Institute of Geophysics and Meteorology, University of Cologne, Cologne, Germany.
Malar J. 2011 Feb 11;10:35. doi: 10.1186/1475-2875-10-35.
A warm and humid climate triggers several water-associated diseases such as malaria. Climate- or weather-driven malaria models, therefore, allow for a better understanding of malaria transmission dynamics. The Liverpool Malaria Model (LMM) is a mathematical-biological model of malaria parasite dynamics using daily temperature and precipitation data. In this study, the parameter settings of the LMM are refined and a new mathematical formulation of key processes related to the growth and size of the vector population are developed.
One of the most comprehensive studies to date in terms of gathering entomological and parasitological information from the literature was undertaken for the development of a new version of an existing malaria model. The knowledge was needed to allow the justification of new settings of various model parameters and motivated changes of the mathematical formulation of the LMM.

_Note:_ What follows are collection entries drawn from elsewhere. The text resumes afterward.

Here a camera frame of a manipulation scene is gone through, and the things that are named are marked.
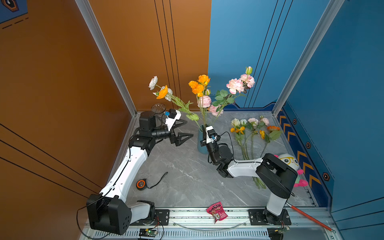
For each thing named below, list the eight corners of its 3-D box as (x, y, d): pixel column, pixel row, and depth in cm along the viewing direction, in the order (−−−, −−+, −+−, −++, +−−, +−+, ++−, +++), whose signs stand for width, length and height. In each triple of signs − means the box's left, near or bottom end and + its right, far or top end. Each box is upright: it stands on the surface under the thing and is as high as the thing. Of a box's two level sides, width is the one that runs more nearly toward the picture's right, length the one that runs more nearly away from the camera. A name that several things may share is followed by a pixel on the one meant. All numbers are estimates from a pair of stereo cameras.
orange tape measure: (137, 190, 84) (134, 188, 81) (139, 181, 87) (137, 179, 84) (145, 190, 84) (144, 188, 81) (147, 181, 87) (146, 179, 84)
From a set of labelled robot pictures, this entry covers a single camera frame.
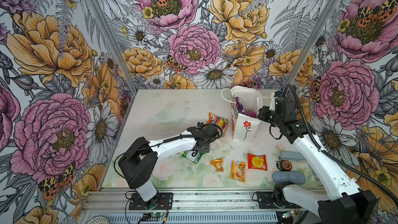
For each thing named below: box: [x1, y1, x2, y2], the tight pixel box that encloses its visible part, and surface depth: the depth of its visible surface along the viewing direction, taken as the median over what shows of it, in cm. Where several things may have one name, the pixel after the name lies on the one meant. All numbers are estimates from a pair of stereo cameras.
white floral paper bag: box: [231, 85, 263, 144], surface depth 89 cm
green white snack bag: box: [178, 149, 206, 164], surface depth 87 cm
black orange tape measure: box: [276, 156, 293, 172], surface depth 85 cm
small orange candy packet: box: [210, 157, 224, 172], surface depth 87 cm
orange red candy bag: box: [206, 112, 229, 137], surface depth 101 cm
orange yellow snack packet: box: [230, 160, 247, 184], surface depth 84 cm
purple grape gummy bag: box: [235, 96, 246, 114], surface depth 96 cm
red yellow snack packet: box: [247, 152, 268, 171], surface depth 87 cm
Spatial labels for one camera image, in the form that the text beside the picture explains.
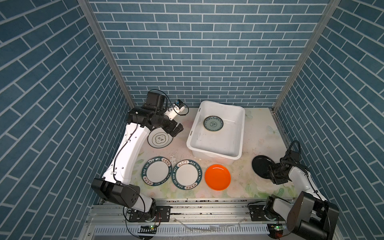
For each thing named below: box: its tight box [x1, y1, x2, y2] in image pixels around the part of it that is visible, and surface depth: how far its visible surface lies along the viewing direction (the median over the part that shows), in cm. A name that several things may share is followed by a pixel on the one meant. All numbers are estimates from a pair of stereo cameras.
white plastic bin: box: [186, 100, 246, 165], surface depth 104 cm
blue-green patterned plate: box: [203, 115, 224, 132], surface depth 114 cm
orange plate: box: [205, 164, 231, 191], surface depth 87 cm
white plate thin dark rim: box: [147, 127, 174, 149], surface depth 104 cm
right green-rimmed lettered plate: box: [171, 159, 203, 190], surface depth 89 cm
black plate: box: [251, 155, 276, 179], surface depth 92 cm
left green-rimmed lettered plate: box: [141, 156, 173, 187], surface depth 89 cm
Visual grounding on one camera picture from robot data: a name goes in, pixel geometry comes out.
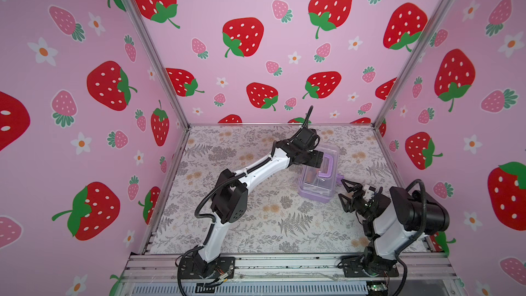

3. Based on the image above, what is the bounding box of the purple plastic tool box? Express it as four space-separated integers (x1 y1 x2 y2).
298 143 343 203

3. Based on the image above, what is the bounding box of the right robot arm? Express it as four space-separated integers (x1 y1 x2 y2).
338 179 450 275

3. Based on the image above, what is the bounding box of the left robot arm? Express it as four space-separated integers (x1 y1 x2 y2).
182 124 323 278

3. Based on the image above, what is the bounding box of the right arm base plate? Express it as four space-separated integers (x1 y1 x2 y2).
337 256 399 278

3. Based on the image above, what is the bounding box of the aluminium front rail frame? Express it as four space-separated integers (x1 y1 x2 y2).
115 253 467 295

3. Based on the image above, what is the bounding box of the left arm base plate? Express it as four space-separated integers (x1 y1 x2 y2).
178 255 236 280

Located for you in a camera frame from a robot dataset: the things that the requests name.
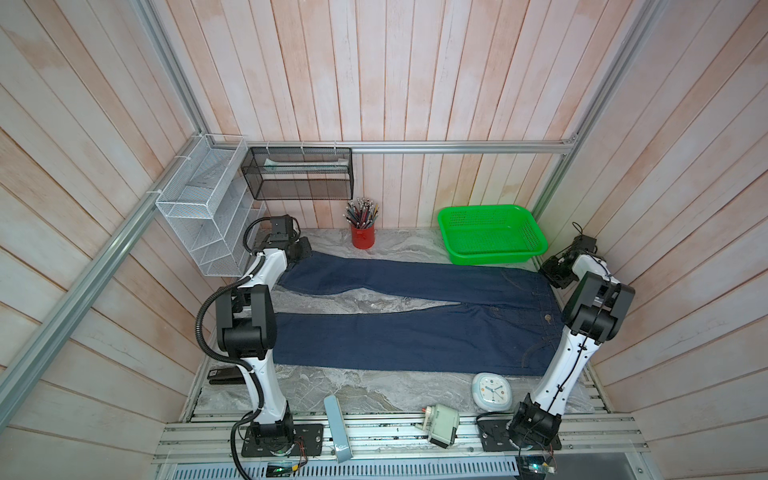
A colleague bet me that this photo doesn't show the dark blue denim trousers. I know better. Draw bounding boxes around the dark blue denim trousers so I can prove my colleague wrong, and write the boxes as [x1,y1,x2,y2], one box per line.
[273,252,563,376]

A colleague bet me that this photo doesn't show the green plastic basket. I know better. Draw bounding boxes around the green plastic basket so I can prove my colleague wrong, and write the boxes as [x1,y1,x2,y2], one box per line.
[437,205,549,265]

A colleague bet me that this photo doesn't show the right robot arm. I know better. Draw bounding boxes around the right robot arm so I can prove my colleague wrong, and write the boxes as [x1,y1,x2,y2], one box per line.
[506,233,635,450]

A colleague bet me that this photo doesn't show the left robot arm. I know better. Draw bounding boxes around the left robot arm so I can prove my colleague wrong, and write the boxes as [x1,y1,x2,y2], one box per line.
[215,215,311,452]

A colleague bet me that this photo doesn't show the red pencil cup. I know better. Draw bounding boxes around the red pencil cup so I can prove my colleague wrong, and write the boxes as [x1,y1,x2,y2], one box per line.
[350,226,375,250]

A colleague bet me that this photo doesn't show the coloured pencils bunch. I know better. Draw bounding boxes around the coloured pencils bunch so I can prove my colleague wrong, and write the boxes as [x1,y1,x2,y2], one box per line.
[344,197,379,230]

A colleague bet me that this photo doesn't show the white alarm clock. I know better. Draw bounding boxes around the white alarm clock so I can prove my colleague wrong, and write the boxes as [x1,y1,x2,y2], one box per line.
[471,372,513,412]

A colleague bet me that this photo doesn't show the grey white small device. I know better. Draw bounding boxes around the grey white small device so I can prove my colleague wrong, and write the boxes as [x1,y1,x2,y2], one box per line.
[422,404,460,449]

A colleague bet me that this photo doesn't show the light blue flat block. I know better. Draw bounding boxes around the light blue flat block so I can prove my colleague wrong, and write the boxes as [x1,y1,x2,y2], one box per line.
[324,395,353,464]

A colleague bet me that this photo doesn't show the black mesh wall basket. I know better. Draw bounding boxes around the black mesh wall basket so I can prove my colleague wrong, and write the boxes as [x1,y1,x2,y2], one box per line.
[240,146,355,201]

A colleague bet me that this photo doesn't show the white wire mesh shelf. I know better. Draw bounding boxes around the white wire mesh shelf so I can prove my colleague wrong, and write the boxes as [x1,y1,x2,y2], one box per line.
[156,134,259,278]

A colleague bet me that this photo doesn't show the aluminium frame rail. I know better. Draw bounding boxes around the aluminium frame rail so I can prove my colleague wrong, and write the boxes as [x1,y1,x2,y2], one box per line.
[206,139,577,156]

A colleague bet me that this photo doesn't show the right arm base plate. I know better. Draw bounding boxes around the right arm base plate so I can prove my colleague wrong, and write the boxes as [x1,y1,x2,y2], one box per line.
[476,416,562,453]

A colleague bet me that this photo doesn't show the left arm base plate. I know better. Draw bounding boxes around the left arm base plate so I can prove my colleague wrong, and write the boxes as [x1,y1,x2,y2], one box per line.
[241,422,324,459]

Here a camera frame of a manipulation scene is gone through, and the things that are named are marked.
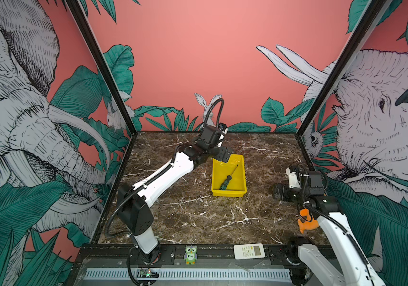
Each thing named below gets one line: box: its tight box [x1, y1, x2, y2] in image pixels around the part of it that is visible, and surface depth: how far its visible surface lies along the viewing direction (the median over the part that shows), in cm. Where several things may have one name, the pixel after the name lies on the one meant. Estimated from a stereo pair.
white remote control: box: [233, 243, 266, 260], surface depth 76 cm
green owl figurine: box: [183, 244, 198, 265], surface depth 75 cm
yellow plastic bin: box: [211, 154, 248, 198], surface depth 96 cm
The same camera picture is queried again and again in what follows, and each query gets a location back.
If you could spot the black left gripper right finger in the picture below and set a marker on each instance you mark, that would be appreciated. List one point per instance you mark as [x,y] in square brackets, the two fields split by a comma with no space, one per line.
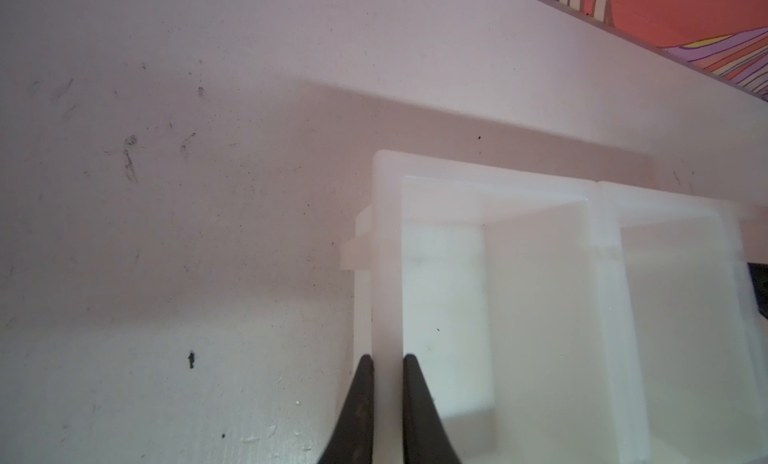
[424,437]

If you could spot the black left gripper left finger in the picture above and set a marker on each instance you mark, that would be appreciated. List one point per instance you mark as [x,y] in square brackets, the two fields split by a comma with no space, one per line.
[352,439]

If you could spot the white container left compartment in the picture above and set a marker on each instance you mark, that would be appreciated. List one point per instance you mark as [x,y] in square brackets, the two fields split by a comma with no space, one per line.
[509,288]

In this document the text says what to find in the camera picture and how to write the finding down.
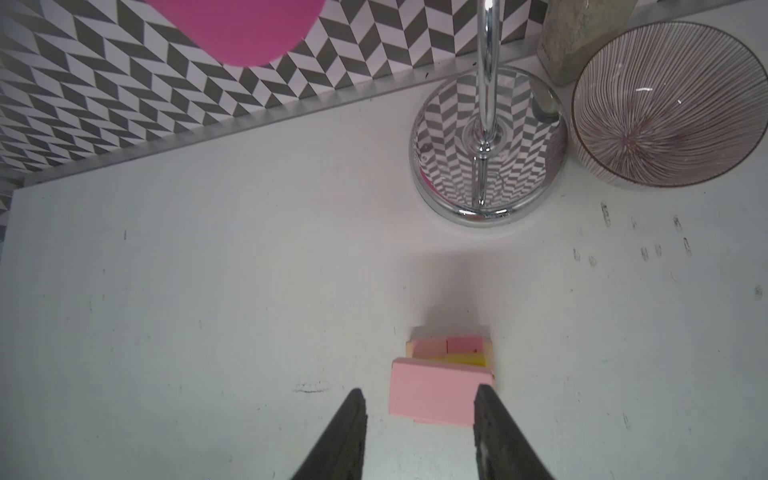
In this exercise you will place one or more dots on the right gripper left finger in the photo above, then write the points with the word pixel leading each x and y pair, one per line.
pixel 339 452

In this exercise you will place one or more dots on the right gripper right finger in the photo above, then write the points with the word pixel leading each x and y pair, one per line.
pixel 502 450

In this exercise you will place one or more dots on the pink block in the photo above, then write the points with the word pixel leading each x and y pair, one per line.
pixel 465 345
pixel 435 392
pixel 427 348

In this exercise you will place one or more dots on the natural wood block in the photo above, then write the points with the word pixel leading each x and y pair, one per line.
pixel 488 352

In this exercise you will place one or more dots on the yellow cube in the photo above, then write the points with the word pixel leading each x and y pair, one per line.
pixel 471 359

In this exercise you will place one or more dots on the chrome glass holder stand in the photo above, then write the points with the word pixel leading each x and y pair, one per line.
pixel 486 147

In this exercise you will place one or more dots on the pink striped bowl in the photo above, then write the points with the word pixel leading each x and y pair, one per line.
pixel 668 105

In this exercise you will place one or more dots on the spice jar black lid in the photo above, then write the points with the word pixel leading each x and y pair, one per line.
pixel 574 30

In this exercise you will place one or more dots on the pink plastic wine glass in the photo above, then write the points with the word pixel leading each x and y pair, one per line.
pixel 242 33

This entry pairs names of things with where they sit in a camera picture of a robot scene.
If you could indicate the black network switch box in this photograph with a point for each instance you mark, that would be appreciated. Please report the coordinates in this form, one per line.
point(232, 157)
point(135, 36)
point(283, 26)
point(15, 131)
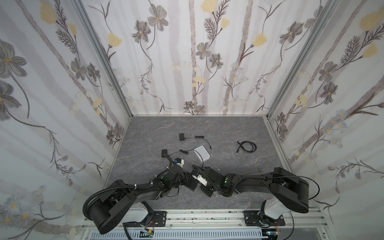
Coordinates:
point(192, 184)

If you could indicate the black power adapter with cable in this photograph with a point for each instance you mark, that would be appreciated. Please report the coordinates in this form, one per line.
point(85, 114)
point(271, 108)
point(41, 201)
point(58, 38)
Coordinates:
point(164, 154)

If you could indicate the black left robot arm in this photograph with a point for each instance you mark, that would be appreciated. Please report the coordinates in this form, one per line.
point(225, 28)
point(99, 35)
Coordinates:
point(107, 208)

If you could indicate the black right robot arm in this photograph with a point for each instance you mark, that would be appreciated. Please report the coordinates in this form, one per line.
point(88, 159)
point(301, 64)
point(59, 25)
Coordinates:
point(290, 192)

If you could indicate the white rectangular device box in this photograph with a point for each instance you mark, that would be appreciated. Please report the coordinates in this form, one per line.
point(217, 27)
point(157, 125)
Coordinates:
point(202, 153)

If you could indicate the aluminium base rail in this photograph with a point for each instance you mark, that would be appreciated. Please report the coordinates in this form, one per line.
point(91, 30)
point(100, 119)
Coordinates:
point(291, 226)

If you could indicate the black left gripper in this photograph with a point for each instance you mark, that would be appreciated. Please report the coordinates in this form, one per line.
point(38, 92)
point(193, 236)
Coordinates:
point(186, 178)

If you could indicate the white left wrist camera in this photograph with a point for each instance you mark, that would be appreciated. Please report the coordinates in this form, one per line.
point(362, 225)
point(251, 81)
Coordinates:
point(179, 162)

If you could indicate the white slotted cable duct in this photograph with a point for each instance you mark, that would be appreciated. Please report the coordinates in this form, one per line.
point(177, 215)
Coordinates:
point(205, 234)

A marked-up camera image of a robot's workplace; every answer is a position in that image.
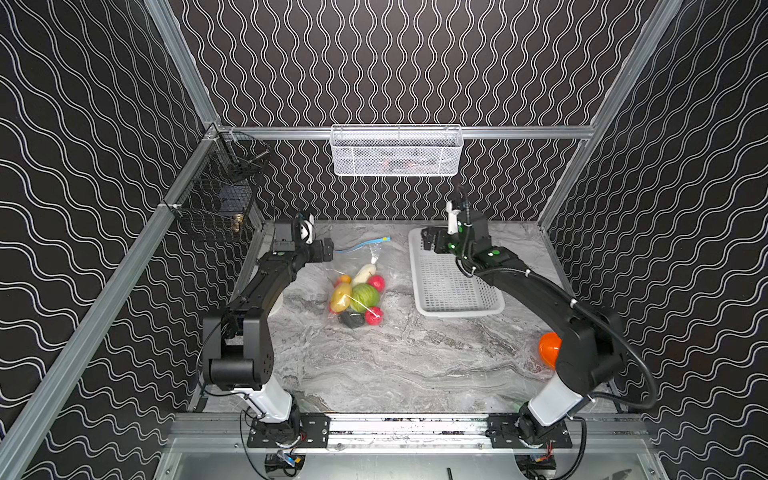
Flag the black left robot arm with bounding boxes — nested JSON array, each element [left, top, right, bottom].
[[201, 213, 334, 444]]

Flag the clear zip top bag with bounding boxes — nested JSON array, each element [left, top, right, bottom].
[[327, 236, 391, 329]]

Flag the green cabbage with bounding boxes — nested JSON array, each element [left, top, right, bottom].
[[349, 283, 380, 314]]

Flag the white daikon radish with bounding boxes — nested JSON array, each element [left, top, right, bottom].
[[351, 263, 377, 286]]

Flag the white plastic basket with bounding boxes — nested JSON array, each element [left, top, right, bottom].
[[408, 228, 505, 318]]

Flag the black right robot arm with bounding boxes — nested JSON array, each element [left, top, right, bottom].
[[421, 203, 659, 444]]

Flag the clear wall basket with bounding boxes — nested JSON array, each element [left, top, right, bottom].
[[329, 124, 464, 177]]

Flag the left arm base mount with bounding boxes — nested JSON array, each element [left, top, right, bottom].
[[246, 413, 331, 450]]

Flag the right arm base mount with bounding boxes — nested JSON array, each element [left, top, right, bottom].
[[485, 413, 573, 449]]

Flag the black wire wall basket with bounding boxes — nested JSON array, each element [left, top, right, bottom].
[[172, 131, 271, 245]]

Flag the red tomato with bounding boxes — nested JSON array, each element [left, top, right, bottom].
[[367, 275, 386, 293]]

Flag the red apple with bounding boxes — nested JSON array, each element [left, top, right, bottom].
[[364, 306, 383, 326]]

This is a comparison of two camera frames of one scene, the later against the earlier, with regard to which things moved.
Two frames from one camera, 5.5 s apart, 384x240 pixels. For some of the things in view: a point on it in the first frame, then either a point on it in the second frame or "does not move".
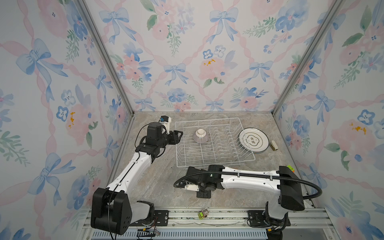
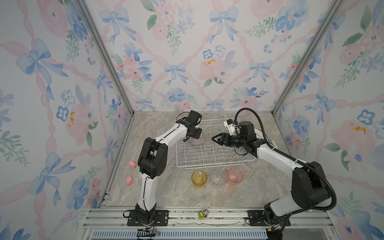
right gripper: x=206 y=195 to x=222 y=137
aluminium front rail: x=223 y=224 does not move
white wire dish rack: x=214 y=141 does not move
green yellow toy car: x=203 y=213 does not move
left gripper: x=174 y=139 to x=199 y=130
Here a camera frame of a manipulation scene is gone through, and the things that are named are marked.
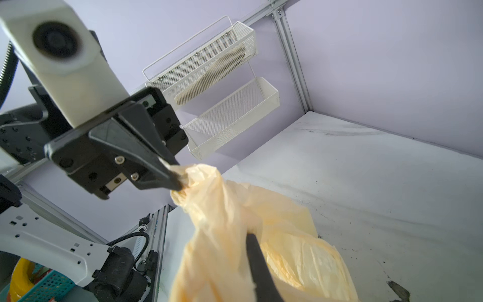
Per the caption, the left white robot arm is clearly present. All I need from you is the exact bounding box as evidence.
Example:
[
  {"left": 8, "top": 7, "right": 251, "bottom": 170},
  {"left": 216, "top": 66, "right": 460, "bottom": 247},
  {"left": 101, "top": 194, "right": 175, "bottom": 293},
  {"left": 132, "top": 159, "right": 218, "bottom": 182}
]
[{"left": 1, "top": 87, "right": 188, "bottom": 301}]

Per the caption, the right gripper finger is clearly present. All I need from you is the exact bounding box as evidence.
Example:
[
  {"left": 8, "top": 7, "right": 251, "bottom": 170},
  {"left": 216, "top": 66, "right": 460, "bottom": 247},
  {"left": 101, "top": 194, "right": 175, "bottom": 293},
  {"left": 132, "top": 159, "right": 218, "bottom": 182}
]
[{"left": 246, "top": 233, "right": 283, "bottom": 302}]

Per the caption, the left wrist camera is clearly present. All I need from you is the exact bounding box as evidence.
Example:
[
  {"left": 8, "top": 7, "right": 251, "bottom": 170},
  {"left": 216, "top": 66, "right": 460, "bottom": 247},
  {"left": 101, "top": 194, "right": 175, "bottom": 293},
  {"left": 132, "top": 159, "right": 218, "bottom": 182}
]
[{"left": 1, "top": 1, "right": 129, "bottom": 128}]

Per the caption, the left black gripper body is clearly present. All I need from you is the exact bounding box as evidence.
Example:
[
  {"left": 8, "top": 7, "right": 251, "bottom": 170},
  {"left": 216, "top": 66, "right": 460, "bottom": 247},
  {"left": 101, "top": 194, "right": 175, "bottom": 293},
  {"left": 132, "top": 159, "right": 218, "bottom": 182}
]
[{"left": 44, "top": 87, "right": 189, "bottom": 200}]

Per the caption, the teal plastic crate outside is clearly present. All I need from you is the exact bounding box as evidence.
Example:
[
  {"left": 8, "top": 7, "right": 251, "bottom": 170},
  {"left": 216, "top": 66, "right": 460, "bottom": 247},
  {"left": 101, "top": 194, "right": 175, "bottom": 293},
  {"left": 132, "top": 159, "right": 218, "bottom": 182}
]
[{"left": 18, "top": 271, "right": 75, "bottom": 302}]

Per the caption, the white upper mesh shelf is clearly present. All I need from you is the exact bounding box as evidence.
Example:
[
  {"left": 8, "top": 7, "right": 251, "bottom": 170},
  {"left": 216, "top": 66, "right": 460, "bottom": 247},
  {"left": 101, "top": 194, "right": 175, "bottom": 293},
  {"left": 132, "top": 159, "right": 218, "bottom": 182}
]
[{"left": 142, "top": 15, "right": 259, "bottom": 111}]

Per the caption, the white mesh shelf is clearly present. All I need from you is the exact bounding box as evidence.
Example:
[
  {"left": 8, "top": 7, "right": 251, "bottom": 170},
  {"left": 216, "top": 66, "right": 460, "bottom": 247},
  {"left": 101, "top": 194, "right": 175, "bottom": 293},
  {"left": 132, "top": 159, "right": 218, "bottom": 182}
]
[
  {"left": 184, "top": 77, "right": 280, "bottom": 160},
  {"left": 142, "top": 15, "right": 259, "bottom": 111}
]

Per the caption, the beige glove in shelf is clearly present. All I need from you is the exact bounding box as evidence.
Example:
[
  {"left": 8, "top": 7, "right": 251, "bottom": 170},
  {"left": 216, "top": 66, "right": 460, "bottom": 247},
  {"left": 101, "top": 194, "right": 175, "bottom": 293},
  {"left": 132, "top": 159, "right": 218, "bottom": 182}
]
[{"left": 174, "top": 44, "right": 246, "bottom": 106}]

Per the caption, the translucent beige plastic bag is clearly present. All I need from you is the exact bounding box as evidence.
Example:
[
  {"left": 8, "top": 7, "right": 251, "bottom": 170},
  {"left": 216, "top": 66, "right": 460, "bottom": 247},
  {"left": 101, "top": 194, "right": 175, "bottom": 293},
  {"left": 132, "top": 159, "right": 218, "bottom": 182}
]
[{"left": 169, "top": 164, "right": 359, "bottom": 301}]

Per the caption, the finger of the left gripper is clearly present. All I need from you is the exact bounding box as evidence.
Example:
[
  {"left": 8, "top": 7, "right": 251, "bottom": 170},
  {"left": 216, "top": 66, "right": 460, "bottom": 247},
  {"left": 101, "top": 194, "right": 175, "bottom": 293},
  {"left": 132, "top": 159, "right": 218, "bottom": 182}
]
[
  {"left": 118, "top": 103, "right": 178, "bottom": 165},
  {"left": 88, "top": 117, "right": 182, "bottom": 191}
]

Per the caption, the white lower mesh shelf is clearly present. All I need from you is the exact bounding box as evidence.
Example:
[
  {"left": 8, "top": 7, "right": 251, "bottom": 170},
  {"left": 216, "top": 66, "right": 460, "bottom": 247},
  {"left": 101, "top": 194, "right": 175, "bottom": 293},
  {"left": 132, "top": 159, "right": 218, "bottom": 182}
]
[{"left": 184, "top": 77, "right": 280, "bottom": 160}]

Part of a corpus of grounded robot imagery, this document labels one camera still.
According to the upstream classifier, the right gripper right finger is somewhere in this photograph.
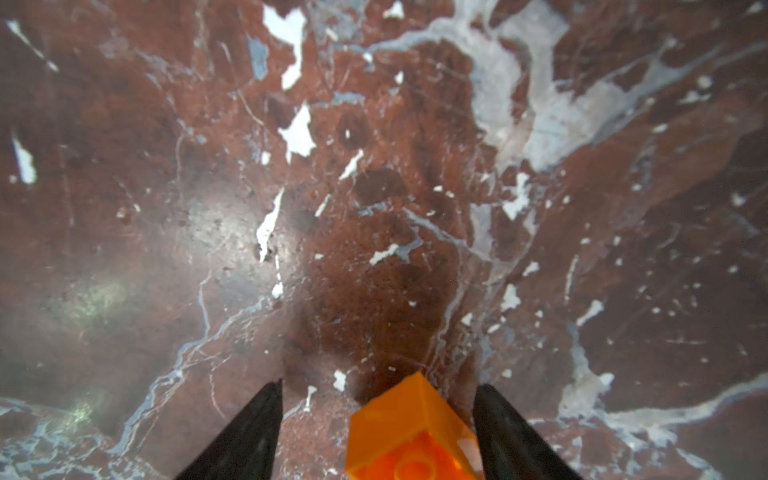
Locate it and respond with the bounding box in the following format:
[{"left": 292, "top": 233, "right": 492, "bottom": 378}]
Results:
[{"left": 472, "top": 384, "right": 581, "bottom": 480}]

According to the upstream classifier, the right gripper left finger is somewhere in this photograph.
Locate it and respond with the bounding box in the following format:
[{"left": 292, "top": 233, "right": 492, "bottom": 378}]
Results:
[{"left": 176, "top": 380, "right": 283, "bottom": 480}]

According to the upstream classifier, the orange brick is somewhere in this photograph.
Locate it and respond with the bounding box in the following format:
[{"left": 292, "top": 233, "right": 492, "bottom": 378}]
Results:
[{"left": 345, "top": 373, "right": 482, "bottom": 479}]

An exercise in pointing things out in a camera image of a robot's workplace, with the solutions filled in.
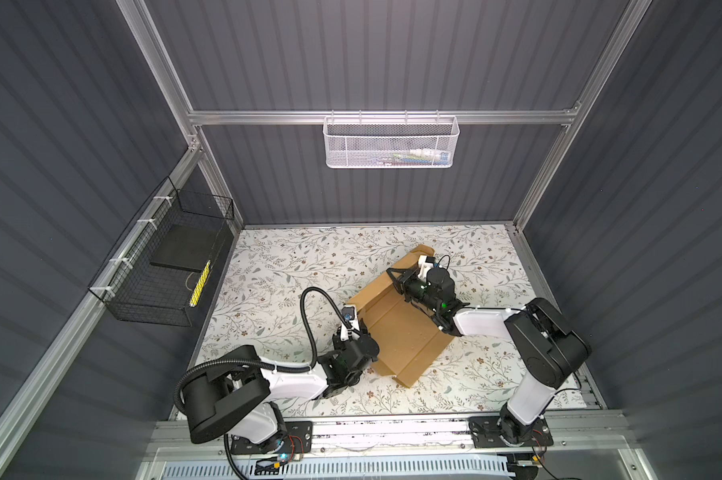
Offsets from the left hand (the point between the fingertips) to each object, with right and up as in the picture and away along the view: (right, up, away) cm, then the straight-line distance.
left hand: (359, 322), depth 85 cm
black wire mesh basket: (-49, +15, -13) cm, 53 cm away
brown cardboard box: (+15, -5, +5) cm, 16 cm away
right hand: (+8, +14, +1) cm, 16 cm away
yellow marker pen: (-38, +11, -15) cm, 43 cm away

The first part of the present study developed an improved set of parameter settings and mathematical formulation of the LMM. Important modules of the original LMM version were enhanced in order to achieve a higher biological and physical accuracy. The oviposition as well as the survival of immature mosquitoes were adjusted to field conditions via the application of a fuzzy distribution model. Key model parameters, including the mature age of mosquitoes, the survival probability of adult mosquitoes, the human blood index, the mosquito-to-human (human-to-mosquito) transmission efficiency, the human infectious age, the recovery rate, as well as the gametocyte prevalence, were reassessed by means of entomological and parasitological observations. This paper also revealed that various malaria variables lack information from field studies to be set properly in a malaria modelling approach.
Due to the multitude of model parameters and the uncertainty involved in the setting of parameters, an extensive literature survey was carried out, in order to produce a refined set of settings of various model parameters. This approach limits the degrees of freedom of the parameter space of the model, simplifying the final calibration of undetermined parameters (see the second part of this study). In addition, new mathematical formulations of important processes have improved the model in terms of the growth of the vector population.
温暖潮湿的气候会引发多种与水有关的疾病,例如疟疾。因此,气候或天气驱动的疟疾模型可以更好地了解疟疾传播动态。利物浦疟疾模型(LMM)是一种疟疾寄生虫动态的数学-生物学模型,使用每日温度和降水数据。在这项研究中,对 LMM 的参数设置进行了细化,并开发了一种与媒介种群生长和大小相关的关键过程的新数学公式。
为了开发现有疟疾模型的新版本,进行了迄今为止最全面的收集文献中的昆虫学和寄生虫学信息的研究之一。这项研究需要了解新的模型参数设置的合理性,并促使对 LMM 的数学公式进行更改。
本研究的第一部分开发了一种改进的 LMM 参数设置和数学公式。对原始 LMM 版本的重要模块进行了增强,以提高生物学和物理准确性。通过应用模糊分布模型,对未成熟蚊子的产卵和生存进行了调整,以适应野外条件。关键模型参数,包括蚊子的成熟年龄、成蚊的存活率、人类血液指数、蚊到人(人到蚊)传播效率、人类感染年龄、恢复率以及配子体流行率,都通过昆虫学和寄生虫学观察进行了重新评估。本文还表明,各种疟疾变量缺乏适当设置疟疾模型所需的现场研究信息。
由于模型参数众多且参数设置存在不确定性,因此进行了广泛的文献调查,以产生各种模型参数的细化设置。这种方法限制了模型参数空间的自由度,简化了未确定参数的最终校准(见本研究的第二部分)。此外,重要过程的新数学公式提高了模型对媒介种群增长的模拟能力。